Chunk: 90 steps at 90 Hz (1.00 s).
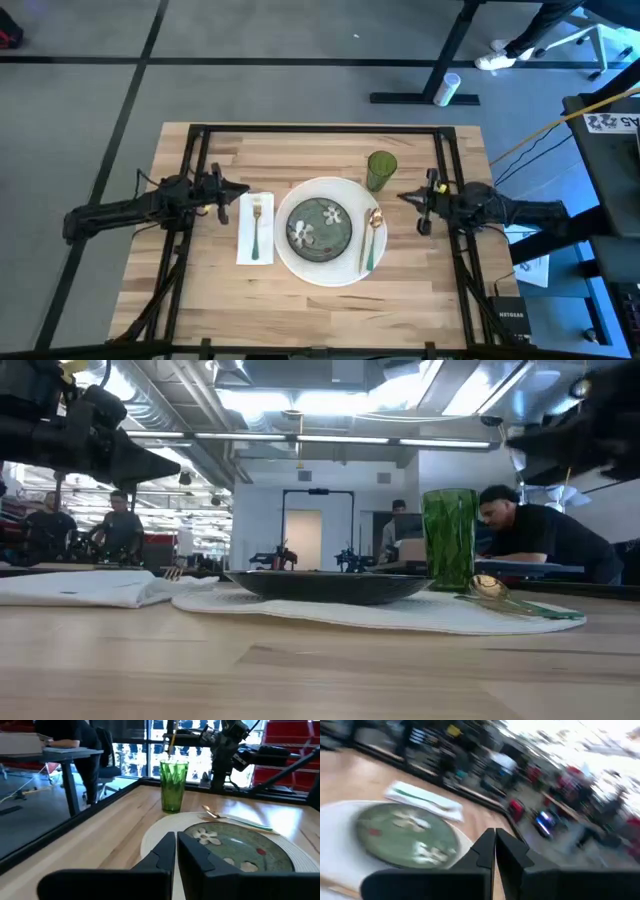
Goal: Set table place
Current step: Return to Home Position
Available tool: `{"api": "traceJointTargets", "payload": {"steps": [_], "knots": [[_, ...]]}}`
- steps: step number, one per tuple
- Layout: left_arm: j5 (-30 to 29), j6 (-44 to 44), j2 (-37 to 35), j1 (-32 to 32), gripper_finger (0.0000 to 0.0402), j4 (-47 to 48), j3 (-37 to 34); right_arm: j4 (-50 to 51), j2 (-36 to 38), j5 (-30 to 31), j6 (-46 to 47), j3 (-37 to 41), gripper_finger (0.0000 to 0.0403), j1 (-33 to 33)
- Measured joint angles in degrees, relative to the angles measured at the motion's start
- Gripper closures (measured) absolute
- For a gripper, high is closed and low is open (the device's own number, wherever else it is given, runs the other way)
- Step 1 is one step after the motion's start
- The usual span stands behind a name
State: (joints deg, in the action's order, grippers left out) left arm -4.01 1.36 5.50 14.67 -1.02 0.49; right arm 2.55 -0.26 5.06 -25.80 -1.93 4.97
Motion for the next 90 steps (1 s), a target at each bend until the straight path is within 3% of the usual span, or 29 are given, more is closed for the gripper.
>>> {"api": "traceJointTargets", "payload": {"steps": [27,90], "knots": [[0.0,1.0,0.7,1.6,0.0402,0.0,0.0,-3.8,-1.1,-1.6,1.2,1.5,0.0403,9.1],[1.9,1.2,0.6,1.6,0.0402,0.2,0.0,-3.4,-1.5,-3.1,-5.9,1.5,0.0403,8.9]]}}
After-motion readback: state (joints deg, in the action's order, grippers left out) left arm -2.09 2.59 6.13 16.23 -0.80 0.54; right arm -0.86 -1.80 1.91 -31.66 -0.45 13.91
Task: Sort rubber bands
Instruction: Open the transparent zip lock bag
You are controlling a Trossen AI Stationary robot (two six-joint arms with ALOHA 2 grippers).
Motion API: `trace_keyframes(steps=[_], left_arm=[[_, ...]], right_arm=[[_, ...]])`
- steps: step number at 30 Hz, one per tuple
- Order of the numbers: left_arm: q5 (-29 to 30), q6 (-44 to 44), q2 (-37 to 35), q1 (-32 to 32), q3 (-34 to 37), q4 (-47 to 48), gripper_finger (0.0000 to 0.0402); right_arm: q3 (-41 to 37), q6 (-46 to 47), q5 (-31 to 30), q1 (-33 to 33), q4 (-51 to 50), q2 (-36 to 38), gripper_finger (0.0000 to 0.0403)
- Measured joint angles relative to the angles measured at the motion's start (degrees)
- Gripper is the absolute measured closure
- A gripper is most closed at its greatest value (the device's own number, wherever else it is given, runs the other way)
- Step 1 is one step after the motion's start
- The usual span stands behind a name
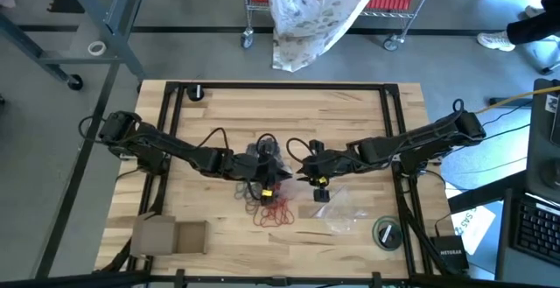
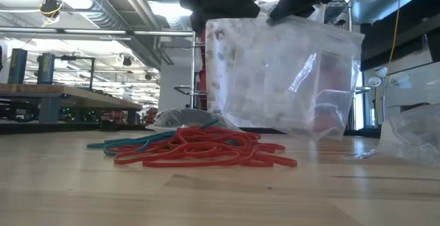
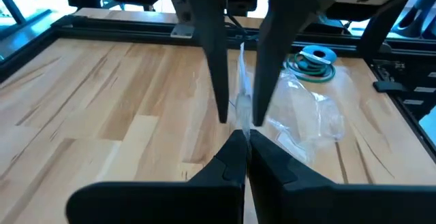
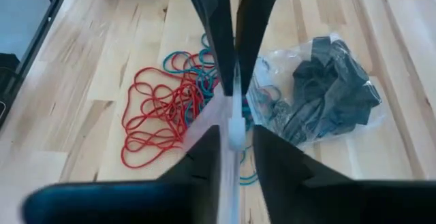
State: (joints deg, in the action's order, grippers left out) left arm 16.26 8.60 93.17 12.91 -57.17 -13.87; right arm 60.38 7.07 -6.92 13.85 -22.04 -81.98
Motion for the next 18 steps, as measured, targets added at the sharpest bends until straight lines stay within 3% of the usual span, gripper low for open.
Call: trace_keyframes(steps=[5, 11, 18], left_arm=[[0.0, -0.4, 0.0, 0.0, 0.0, 0.1, 0.0401], [0.0, -1.4, 0.0, 0.0, 0.0, -0.2, 0.0401], [0.1, -1.5, 0.0, 0.1, -0.1, 0.2, 0.0401]], right_arm=[[0.0, 0.0, 0.0, 0.0, -0.6, 0.0, 0.0392], [0.0, 1.1, 0.0, 0.0, -2.4, 0.7, 0.0378], [0.0, 1.7, 0.1, 0.0, -6.5, 3.0, 0.0388]])
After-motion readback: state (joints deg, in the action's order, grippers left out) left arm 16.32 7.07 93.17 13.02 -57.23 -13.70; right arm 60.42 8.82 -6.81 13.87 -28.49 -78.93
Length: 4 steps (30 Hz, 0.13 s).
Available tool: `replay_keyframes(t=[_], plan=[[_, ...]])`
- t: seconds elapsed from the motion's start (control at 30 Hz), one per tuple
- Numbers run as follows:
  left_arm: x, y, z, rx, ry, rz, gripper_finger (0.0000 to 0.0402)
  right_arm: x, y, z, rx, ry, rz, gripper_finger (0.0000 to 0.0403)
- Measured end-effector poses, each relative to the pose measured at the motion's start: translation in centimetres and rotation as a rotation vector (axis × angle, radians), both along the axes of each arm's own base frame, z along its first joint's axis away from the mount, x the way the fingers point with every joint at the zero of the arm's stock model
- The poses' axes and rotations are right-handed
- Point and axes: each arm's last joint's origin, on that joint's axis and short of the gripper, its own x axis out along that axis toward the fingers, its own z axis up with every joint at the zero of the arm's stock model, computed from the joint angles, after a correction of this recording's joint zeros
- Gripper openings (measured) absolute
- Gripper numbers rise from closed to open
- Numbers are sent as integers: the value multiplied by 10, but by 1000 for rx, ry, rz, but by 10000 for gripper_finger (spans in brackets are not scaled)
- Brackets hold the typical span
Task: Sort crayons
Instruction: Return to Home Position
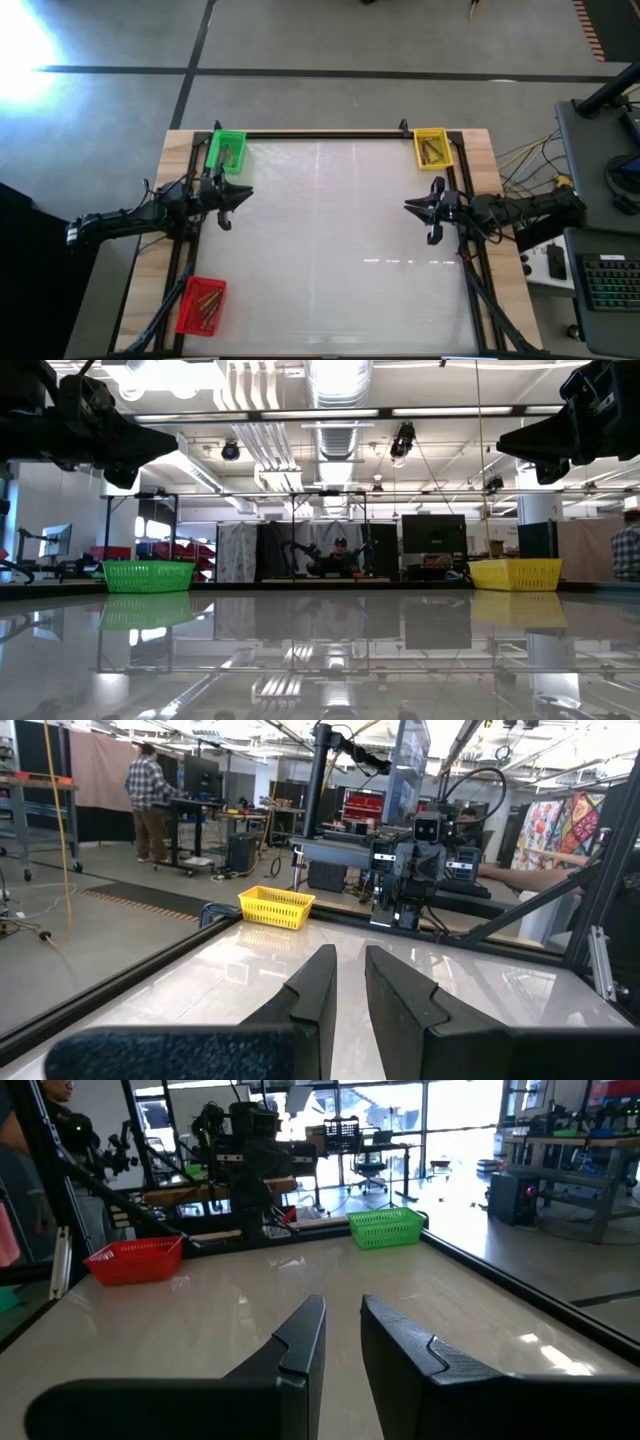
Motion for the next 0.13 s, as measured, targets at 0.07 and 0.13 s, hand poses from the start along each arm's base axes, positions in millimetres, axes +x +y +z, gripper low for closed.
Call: replay_keyframes(t=[0.07,0.13], plan=[[0,0,0,0,0,0,40,0,0,0,0,0,0,59],[0,0,0,0,0,0,40,0,0,0,0,-1,0,59]])
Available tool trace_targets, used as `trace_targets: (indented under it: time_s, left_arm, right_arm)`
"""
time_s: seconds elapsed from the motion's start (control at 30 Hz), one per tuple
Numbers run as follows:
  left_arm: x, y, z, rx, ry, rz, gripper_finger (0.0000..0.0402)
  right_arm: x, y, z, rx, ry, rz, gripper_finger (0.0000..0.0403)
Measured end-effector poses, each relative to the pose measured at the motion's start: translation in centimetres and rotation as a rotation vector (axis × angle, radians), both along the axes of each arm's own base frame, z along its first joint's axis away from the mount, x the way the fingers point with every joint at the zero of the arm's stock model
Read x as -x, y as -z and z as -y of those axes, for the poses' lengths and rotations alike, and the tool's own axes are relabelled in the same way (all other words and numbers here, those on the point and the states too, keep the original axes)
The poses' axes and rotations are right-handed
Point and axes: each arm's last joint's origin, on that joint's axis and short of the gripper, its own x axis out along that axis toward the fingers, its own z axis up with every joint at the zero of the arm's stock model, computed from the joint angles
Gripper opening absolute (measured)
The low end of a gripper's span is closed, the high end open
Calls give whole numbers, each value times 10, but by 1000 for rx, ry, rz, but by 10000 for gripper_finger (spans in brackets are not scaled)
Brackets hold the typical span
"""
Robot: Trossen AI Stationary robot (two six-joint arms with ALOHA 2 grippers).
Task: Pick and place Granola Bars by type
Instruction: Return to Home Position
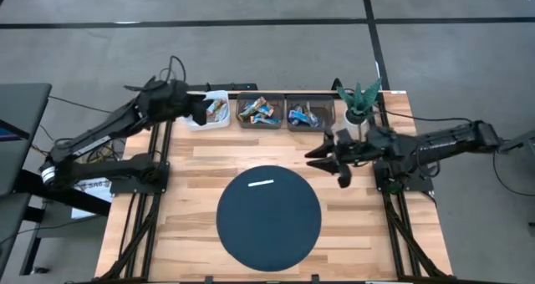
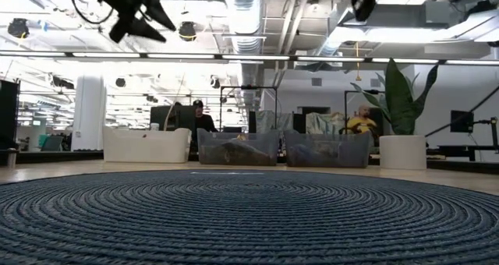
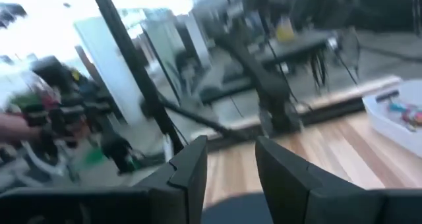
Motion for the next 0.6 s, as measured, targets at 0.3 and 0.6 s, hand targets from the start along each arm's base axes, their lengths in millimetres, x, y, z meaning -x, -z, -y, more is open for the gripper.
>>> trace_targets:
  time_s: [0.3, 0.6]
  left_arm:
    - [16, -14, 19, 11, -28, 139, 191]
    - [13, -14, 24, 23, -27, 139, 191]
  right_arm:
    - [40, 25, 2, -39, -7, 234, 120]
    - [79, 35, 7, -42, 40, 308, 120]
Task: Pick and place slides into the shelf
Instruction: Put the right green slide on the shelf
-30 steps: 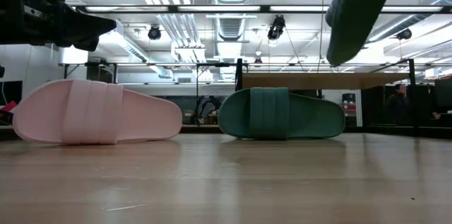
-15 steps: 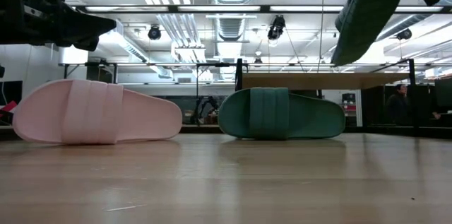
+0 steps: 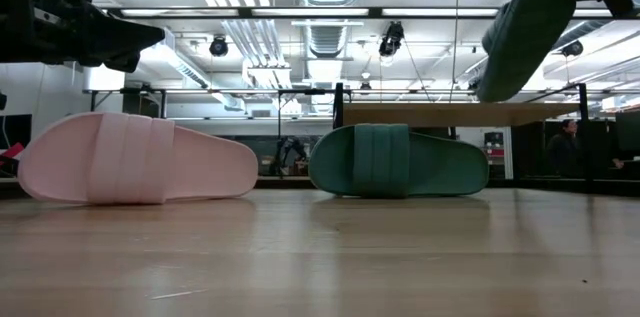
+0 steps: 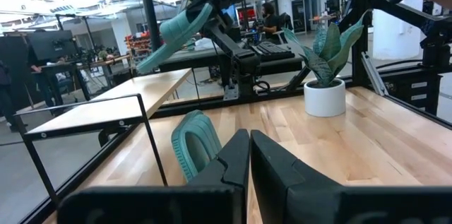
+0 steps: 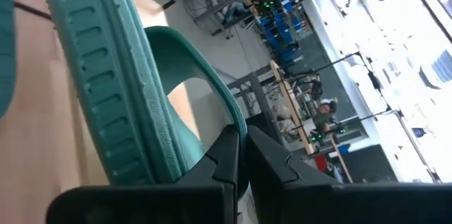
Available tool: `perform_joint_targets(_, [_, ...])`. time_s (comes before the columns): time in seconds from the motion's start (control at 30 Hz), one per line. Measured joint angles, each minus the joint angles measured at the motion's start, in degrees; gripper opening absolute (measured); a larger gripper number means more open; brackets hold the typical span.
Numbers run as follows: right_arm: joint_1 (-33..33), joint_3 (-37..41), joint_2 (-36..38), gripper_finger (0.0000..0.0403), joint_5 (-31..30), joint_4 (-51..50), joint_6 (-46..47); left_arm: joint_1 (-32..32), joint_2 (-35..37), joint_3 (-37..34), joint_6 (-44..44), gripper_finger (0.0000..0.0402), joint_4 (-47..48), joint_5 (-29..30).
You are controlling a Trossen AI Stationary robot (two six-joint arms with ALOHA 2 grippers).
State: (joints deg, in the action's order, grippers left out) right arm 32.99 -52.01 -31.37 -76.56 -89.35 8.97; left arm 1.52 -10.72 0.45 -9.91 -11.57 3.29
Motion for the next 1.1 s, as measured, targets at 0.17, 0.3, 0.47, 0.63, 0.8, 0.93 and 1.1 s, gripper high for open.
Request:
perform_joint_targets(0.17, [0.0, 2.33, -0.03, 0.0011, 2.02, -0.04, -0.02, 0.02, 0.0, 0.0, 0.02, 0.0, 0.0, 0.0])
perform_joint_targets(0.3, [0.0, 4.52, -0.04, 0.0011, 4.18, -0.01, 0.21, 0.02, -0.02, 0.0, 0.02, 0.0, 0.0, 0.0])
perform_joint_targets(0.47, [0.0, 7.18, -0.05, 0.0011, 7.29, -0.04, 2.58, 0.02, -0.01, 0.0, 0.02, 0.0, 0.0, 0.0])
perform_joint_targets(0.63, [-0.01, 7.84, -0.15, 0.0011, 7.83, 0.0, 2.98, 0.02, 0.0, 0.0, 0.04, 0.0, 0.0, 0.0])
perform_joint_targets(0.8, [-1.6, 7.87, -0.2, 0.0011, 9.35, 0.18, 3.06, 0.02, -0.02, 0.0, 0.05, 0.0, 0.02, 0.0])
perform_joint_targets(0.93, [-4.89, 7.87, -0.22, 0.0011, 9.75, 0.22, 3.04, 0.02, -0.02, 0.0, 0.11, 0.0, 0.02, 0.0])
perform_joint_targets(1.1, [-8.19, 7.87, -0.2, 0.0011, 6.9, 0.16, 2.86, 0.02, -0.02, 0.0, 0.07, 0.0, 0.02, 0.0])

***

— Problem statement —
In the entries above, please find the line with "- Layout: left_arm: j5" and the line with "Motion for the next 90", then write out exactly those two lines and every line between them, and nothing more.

— Final answer —
- Layout: left_arm: j5 (-30 to 29), j6 (-44 to 44), j2 (-37 to 35), j1 (-32 to 32), gripper_finger (0.0000 to 0.0402), j4 (-47 to 48), j3 (-37 to 34); right_arm: j4 (-50 to 51), j2 (-36 to 38), j5 (-30 to 31), j6 (-46 to 47), j3 (-37 to 41), gripper_finger (0.0000 to 0.0403), j1 (-33 to 33)
- Measured joint angles in degrees, relative to the angles measured at the motion's start
- Gripper closures (measured) absolute
- For a gripper, high is closed and low is open (the device's own number, wherever else it is given, runs the other way)
- Step 1 is one step after the motion's start
- The usual span stands behind a name
State: (joints deg, in the action's order, grippers left out) left arm -4.01 1.36 5.50 14.67 -1.02 0.49; right arm 2.55 -0.26 5.06 -25.80 -1.93 4.97
Motion for the next 90 steps (1 s), a target at each bend until the straight path is within 3% of the usual span, or 29 are given, more is closed for the gripper.

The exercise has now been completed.